The subject of how I dry my clothes arose when Ken Ringle of The Washington Post interviewed me after my “Luddite” book came out a year ago. How I live my life was apparently worth probing. There is no litmus test for Luddism, I am always careful to point out. One need not live in a mud hut to question our current enthrallment with technology. In truth, I had not taken up the topic of Luddites because I live in a primitive, machineless state, but because technology resisters—those who had, through the ages, protested or challenged the machine—intrigued me. My shingled cottage is old but connected to the grid. I drive a car and I use a computer—albeit reluctantly. I have and use a few basic appliances in my house, I explained to the Post reporter, but my success with the clothesline inspired me to begin eliminating unnecessary technologies from my life.
The Post article was widely reprinted. I had a few nice letters from fellow clothesline connoisseurs, but the attacks were memorable. For an American freelance writer in Costa Rica, I represented “not Luddism” but “sanctimoniousness and self-righteousness at their worst.” She lived, she said, where women were forced to hang their wash on the line and would be grateful not to have to.

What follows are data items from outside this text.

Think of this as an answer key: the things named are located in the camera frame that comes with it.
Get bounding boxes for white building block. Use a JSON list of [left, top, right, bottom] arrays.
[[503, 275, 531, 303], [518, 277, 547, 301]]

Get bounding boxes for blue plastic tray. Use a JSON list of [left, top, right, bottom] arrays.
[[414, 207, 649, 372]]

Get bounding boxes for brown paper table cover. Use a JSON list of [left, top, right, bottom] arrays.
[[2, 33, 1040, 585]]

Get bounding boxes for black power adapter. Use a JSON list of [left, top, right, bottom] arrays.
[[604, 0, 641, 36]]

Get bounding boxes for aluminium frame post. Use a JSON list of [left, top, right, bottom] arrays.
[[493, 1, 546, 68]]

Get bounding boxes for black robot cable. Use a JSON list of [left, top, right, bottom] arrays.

A critic in New Zealand even wrote a one-act play parodying my Luddite tendencies, in particular my clothesline.
Is it possible to excavate multiple layers of cultural meaning from carrying a basket of wet clothes into the backyard and pinning them to a line? It seems that getting rid of the clothesline, banishing it, regulating it out of existence, becomes the defining act of the advanced society. I’ve heard in the news that Singapore is contemplating an outdoor drying ban.
When precisely did the clothesline become the symbol of oppressed womanhood? Who decided that women would be better off away from their homes and their children, tethered to a conveyor belt or drill press or chicken plucker or computer screen so that they can afford to buy a machine and the energy to run it to relieve them of this simple and not unpleasant task? Who, precisely, defined work at home as onerous and work for hire as desirable? And where does all this anger come from?